Jul. 22
2014

No More Missed MDG4 Opportunities: Optimizing Existing Health Platforms for Child Survival

by Ray Chambers

With little time left to “bend the curve” on MDG4 achievement, we must seize child survival opportunities where we find them.

The UN Special Envoy’s Office, with the participation of key partners, has published five MDG4 acceleration roadmaps built on the principle of optimizing existing health delivery systems to distribute the child survival interventions that target the leading causes of death.  

Despite a halving of child deaths since 1990 and taking into account the impact of the child survival investments in the pipeline, the current rate of decline in child mortality will still not be fast enough to achieve MDG4. Estimates suggest that in 2015 one million child deaths will still need to be prevented to achieve MDG4. To make this happen, we must collaborate more closely than ever before.

There is a growing global movement to better integrate the delivery of health services to prevent more deaths, to improve the cost-effectiveness of every health dollar and to deliver “patient value”, particularly for the hardest to reach families and children. As Paul Farmer, Michael Porter and World Bank President Jim Kim noted in the Lancet last September, “the biggest obstacle facing global health is a failure of delivery” and an essential approach to creating this value is through “shared delivery infrastructure.”

The most vulnerable children are already being reached through a variety of outreach, supplemental and community-based health services.  These services include child health weeks, immunization activities, and other forms of community outreach.  Another exciting new delivery channel called seasonal malaria chemoprevention – which involves the systematic delivery of preventive drugs to the most vulnerable children at risk of malaria – has been implemented in several countries and will be implemented more widely in the coming year

Achieving the health MDGS will require using these existing delivery pathways to distribute the child survival interventions that target the leading causes of death. These include pneumococcal and rotavirus vaccines, treatments for pneumonia and diarrhea, nutritional supplements and healthy behavior promotion – particularly breastfeeding. Failing to fully utilize existing outreach platforms to deliver the interventions with the greatest lifesaving potential represents perhaps the single biggest “missed opportunity” which will be measured in children’s lives lost and MDG gains forfeited.

It would be irresponsible to continue business as usual, and not further bring down the walls hindering progress between the different communities.  The promising collaboration underway between those working on malaria, pneumonia and diarrheal disease joining together to care for the sick child – through what is known as “integrated Community Case Management” with community health workers – is an excellent example of what might be possible when the walls come down.

The five documents available for download describe three such pathways to save over 500,000 children’s lives over the next 539 days through integrating life-saving commodities and services into five existing health structures:

a)      Child Health Weeks/Days  [Download]

b)      Measles-Rubella Vaccination Campaigns [Download]

c)      Polio Vaccination Campaigns [Download]

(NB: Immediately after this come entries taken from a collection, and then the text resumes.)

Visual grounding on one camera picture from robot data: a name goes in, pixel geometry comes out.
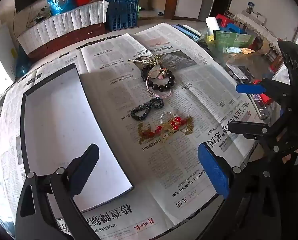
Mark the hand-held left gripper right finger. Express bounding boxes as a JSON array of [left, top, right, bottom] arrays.
[[198, 142, 281, 240]]

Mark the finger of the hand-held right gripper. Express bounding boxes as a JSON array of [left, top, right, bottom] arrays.
[[236, 77, 291, 105], [228, 120, 287, 153]]

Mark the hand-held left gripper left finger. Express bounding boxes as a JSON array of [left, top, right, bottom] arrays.
[[14, 144, 101, 240]]

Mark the white shallow box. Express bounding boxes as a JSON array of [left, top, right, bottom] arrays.
[[20, 62, 135, 213]]

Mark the gold chain red bead necklace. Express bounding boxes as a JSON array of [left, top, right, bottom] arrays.
[[138, 116, 194, 144]]

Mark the clear crystal bracelet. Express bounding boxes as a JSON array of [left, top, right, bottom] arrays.
[[159, 111, 182, 130]]

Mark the black bead bracelet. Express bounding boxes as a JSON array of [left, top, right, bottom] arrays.
[[140, 65, 175, 92]]

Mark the gold charm keychain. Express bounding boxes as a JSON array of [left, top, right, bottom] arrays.
[[149, 54, 165, 67]]

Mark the mobile phone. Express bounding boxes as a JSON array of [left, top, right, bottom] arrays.
[[249, 93, 271, 119]]

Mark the open newspaper spread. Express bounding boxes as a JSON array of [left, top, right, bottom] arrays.
[[79, 22, 253, 227]]

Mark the green packet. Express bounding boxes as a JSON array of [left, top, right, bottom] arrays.
[[213, 30, 255, 53]]

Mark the side table with lace cloth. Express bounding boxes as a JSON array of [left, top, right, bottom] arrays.
[[232, 11, 283, 55]]

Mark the blue plastic stool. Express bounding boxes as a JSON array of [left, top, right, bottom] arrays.
[[225, 22, 247, 34]]

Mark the red plastic stool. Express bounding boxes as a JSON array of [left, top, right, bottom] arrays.
[[216, 14, 231, 28]]

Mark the white paper roll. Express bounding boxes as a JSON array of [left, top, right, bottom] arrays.
[[205, 17, 220, 34]]

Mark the newspaper sheet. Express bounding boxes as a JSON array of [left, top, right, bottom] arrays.
[[0, 52, 164, 240]]

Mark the stack of blue notebooks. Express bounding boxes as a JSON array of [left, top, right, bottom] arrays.
[[172, 24, 202, 42]]

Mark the blue bag on floor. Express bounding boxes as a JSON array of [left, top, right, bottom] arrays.
[[15, 45, 33, 77]]

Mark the wooden cabinet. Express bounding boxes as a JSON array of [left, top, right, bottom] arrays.
[[17, 22, 109, 55]]

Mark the white chest freezer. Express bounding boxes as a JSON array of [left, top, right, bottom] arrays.
[[0, 21, 18, 85]]

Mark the blue plastic crate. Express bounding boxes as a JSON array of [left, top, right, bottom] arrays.
[[103, 0, 139, 32]]

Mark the white lace cloth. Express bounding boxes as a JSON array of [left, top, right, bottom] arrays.
[[17, 0, 110, 48]]

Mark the blue plastic bag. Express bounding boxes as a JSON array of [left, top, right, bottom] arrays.
[[47, 0, 77, 16]]

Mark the dark crystal bracelet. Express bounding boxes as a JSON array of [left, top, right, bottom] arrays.
[[131, 97, 164, 122]]

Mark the pink cord bracelet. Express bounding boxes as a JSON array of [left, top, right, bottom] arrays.
[[146, 79, 174, 98]]

d)      Seasonal Malaria Chemoprevention Campaigns [Download]

e)      Integrated Community Case Management by Community Health Workers [Download]

While each additional intervention for inclusion in these delivery platforms will need to be considered by national authorities within their local contexts, we encourage global partners and donors to fully support these local efforts to achieve the greater coordination and flexibility that will be necessary to fully realize the additional lives saved and close the MDG4 achievement gap, and lay the foundation for further reductions as we seek to put an end to all preventable child deaths.

With little time left to “bend the curve” on MDG achievement, we must seize opportunities where we find them.